►

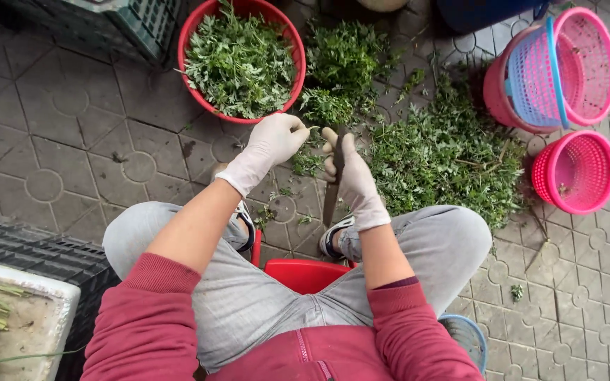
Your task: The person is trimming the stems of leafy greens using a small knife and placing the cleaned greens into a red bowl.
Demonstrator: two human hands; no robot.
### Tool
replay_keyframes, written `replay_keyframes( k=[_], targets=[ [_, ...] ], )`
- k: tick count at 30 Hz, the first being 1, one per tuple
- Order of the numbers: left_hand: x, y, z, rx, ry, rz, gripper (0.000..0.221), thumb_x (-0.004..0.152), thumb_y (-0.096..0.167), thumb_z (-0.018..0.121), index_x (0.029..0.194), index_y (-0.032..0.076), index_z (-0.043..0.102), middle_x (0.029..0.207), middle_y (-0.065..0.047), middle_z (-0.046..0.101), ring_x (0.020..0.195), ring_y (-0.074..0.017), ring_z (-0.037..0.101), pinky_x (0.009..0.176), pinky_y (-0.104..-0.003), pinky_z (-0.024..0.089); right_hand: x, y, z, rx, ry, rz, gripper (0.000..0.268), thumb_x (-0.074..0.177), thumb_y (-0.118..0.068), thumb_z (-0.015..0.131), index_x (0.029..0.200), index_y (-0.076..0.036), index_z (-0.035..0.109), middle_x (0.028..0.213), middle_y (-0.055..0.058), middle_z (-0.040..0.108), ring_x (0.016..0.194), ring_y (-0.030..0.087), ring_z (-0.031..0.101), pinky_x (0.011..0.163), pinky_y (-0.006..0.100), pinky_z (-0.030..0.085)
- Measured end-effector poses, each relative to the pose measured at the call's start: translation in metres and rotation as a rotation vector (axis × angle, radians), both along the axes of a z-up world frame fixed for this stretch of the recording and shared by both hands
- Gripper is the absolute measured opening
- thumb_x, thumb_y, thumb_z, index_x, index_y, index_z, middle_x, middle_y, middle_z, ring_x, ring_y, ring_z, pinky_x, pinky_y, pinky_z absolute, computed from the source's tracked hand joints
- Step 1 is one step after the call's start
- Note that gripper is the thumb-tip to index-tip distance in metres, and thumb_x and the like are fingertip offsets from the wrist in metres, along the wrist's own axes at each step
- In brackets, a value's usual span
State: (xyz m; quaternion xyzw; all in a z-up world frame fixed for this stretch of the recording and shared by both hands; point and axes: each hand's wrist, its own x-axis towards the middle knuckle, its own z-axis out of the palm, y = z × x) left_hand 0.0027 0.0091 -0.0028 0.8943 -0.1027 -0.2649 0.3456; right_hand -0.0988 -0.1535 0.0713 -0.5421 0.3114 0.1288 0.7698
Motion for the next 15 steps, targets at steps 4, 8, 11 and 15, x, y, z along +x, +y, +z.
replay_keyframes(
  k=[4,8,11,15],
  targets=[
    [-0.003,-0.006,0.002,-0.032,0.07,0.012,0.021,0.093,0.053,0.067,0.102,0.043,0.084,0.107,0.011,0.083,0.117,-0.0212,0.077,0.105,-0.04,0.059,-0.003,0.001,-0.063,0.064,-0.225,0.057,0.064,0.115,-0.04,0.066,0.17,-0.015,0.045,0.124,0.0,0.068,0.068,0.006,0.062,0.052,0.017,0.044],
    [-0.014,-0.007,0.041,-0.064,0.106,-0.022,0.021,0.086,0.05,0.067,0.093,0.041,0.085,0.099,0.009,0.084,0.111,-0.0242,0.078,0.101,-0.043,0.062,0.022,0.001,-0.034,-0.022,-0.07,-0.252,0.024,0.108,-0.038,0.072,0.122,-0.017,0.074,0.075,-0.001,0.06,0.056,0.009,0.052,0.047,0.021,0.042],
    [0.008,0.015,0.086,-0.198,-0.063,0.039,0.021,0.1,0.033,0.058,0.082,0.028,0.069,0.082,0.005,0.067,0.085,-0.0186,0.061,0.079,-0.037,0.054,0.033,-0.047,-0.087,0.147,-0.079,-0.396,0.036,0.103,-0.047,0.072,0.122,-0.017,0.066,0.088,-0.008,0.066,0.061,0.004,0.049,0.051,0.019,0.039],
    [0.052,0.062,0.079,-0.163,-0.786,0.242,0.067,0.111,0.045,0.082,0.149,-0.008,0.063,0.144,-0.03,0.071,0.135,-0.0454,0.069,0.117,-0.053,0.055,0.032,-0.073,-0.148,-0.043,0.19,-0.481,0.054,0.11,-0.049,0.058,0.143,-0.007,0.065,0.096,-0.006,0.07,0.054,0.003,0.032,0.05,0.02,0.032]
  ],
)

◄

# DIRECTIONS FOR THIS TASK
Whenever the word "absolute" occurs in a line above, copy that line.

# RESULT FOR THIS TASK
- Gripper is the absolute measured opening
- thumb_x, thumb_y, thumb_z, index_x, index_y, index_z, middle_x, middle_y, middle_z, ring_x, ring_y, ring_z, pinky_x, pinky_y, pinky_z absolute, computed from the source's tracked hand joints

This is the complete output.